- [Exercise objective]: Every line of the material is to be quoted verbatim, minus the pictures.

- [Source material]:
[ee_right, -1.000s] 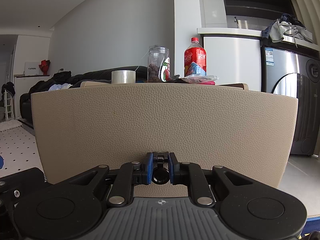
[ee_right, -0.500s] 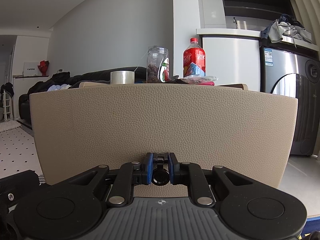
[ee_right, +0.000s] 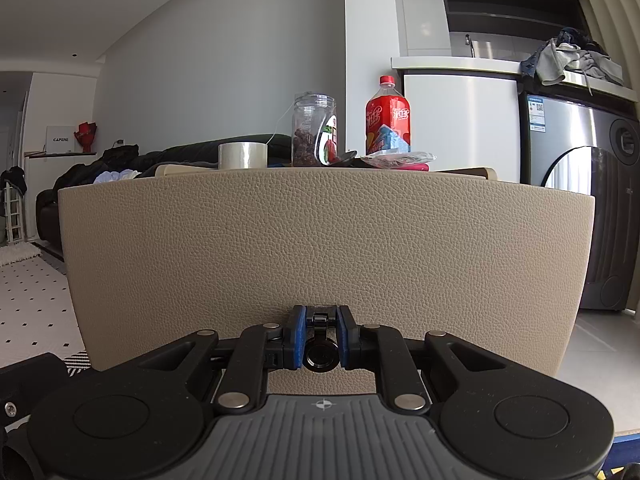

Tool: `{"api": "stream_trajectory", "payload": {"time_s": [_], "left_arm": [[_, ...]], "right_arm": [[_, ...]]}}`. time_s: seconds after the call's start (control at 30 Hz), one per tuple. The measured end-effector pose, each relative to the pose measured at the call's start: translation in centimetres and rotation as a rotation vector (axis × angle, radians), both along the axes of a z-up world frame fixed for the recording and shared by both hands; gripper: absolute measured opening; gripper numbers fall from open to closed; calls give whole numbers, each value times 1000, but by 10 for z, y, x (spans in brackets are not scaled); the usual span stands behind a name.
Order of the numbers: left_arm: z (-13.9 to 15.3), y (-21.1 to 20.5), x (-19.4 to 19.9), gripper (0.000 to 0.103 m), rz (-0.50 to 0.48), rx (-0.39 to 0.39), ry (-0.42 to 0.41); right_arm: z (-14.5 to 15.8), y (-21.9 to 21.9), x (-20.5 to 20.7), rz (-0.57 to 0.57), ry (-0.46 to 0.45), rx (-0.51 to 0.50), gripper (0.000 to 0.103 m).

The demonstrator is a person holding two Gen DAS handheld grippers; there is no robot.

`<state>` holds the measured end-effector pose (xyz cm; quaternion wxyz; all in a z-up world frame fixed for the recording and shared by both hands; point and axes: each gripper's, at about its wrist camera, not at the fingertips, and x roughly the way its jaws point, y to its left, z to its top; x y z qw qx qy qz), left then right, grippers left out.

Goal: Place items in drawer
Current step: 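Push the upper drawer inward by its ring pull with the right gripper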

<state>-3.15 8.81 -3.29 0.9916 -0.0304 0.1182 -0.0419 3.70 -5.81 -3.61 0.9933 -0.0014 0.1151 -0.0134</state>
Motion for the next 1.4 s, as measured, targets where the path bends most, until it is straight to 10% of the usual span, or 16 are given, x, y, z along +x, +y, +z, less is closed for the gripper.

- [Exercise answer]:
[ee_right, -1.000s] 
[ee_right, -0.500s] 
[ee_right, +0.000s] 

Tool: `{"api": "stream_trajectory", "payload": {"time_s": [_], "left_arm": [[_, ...]], "right_arm": [[_, ...]]}}`. time_s: seconds after the call's start (control at 30 Hz), one per tuple. The measured end-effector pose, each relative to the pose measured at the call's start: translation in centimetres and rotation as a rotation vector (axis × angle, radians), both along the axes of a z-up world frame fixed for the recording and shared by both hands; gripper: absolute measured opening; gripper numbers fall from open to closed; calls give whole numbers, each value times 1000, but by 10 for z, y, x (spans in brackets are not scaled); the usual span stands behind a name.
Order of the numbers: left_arm: z (-13.9 to 15.3), y (-21.1 to 20.5), x (-19.4 to 19.9), gripper (0.000 to 0.103 m), rz (-0.50 to 0.48), rx (-0.39 to 0.39), ry (-0.42 to 0.41); right_arm: z (-14.5 to 15.8), y (-21.9 to 21.9), x (-20.5 to 20.7), rz (-0.57 to 0.57), ry (-0.46 to 0.45), rx (-0.51 to 0.50), gripper (0.000 to 0.103 m).

The demonstrator is a person holding two Gen DAS handheld grippers; there is no robot.

`<state>` holds the measured end-effector pose (xyz cm; quaternion wxyz; all in a z-up world frame fixed for the recording and shared by both hands; point and axes: each gripper's, at about its wrist camera, not at the fingertips, and x roughly the way its jaws point, y to its left, z to its top; x y z qw qx qy qz), left then right, grippers left out.

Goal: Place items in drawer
Current step: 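Push the upper drawer inward by its ring pull with the right gripper
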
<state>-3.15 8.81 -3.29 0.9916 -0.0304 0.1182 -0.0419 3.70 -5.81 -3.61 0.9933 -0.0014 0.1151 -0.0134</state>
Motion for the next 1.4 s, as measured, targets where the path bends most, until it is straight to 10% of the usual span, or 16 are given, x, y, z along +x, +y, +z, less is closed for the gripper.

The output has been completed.